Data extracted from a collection
________

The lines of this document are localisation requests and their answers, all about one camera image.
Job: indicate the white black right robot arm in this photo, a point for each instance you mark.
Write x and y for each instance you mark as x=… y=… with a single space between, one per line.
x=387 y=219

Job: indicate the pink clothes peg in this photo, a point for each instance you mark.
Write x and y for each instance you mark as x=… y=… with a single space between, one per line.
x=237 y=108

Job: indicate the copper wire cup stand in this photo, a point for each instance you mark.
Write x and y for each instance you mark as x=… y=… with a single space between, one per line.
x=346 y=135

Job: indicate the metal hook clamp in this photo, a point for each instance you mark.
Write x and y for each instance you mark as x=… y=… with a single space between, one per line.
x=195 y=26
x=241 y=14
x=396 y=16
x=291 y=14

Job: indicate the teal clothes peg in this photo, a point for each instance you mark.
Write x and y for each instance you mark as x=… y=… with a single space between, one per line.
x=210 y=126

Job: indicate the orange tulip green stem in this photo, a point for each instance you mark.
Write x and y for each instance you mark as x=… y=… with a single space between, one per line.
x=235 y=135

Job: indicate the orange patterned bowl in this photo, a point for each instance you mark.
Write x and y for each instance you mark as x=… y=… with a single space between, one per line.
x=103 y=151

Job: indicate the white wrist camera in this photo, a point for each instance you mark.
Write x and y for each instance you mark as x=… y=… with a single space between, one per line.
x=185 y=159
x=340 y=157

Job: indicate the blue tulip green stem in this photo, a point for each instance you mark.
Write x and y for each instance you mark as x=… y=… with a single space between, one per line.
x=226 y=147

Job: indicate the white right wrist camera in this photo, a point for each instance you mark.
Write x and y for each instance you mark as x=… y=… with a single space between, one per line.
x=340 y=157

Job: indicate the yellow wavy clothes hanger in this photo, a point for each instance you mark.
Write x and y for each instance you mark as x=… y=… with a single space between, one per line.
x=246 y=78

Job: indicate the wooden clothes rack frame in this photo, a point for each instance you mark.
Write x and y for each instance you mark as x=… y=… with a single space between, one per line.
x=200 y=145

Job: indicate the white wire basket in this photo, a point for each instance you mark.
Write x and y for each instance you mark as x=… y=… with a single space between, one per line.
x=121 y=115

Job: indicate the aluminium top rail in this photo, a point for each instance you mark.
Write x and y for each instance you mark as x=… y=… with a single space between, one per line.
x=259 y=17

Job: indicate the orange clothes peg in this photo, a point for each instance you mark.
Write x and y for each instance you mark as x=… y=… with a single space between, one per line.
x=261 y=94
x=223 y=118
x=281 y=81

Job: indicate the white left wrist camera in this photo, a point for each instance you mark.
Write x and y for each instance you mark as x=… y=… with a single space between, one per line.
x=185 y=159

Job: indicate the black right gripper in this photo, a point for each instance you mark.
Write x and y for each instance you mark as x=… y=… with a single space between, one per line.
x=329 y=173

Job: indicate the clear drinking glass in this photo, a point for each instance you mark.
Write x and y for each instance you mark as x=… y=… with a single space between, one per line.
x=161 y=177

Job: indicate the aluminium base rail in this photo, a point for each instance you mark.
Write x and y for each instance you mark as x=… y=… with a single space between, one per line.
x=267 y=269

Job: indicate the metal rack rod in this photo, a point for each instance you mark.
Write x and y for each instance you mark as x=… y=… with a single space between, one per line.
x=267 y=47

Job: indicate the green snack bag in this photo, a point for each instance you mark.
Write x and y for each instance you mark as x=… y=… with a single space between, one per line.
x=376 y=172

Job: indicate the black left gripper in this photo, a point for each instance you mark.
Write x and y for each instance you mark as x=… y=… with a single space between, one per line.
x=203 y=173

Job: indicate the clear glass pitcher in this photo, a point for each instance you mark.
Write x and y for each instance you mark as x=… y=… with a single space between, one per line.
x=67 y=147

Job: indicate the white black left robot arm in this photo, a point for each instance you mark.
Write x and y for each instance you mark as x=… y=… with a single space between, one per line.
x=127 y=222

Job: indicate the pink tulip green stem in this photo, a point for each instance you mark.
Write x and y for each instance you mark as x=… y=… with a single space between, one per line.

________

Please give the number of lines above that hold the word "robot", and only that number.

TASK OUTPUT: 2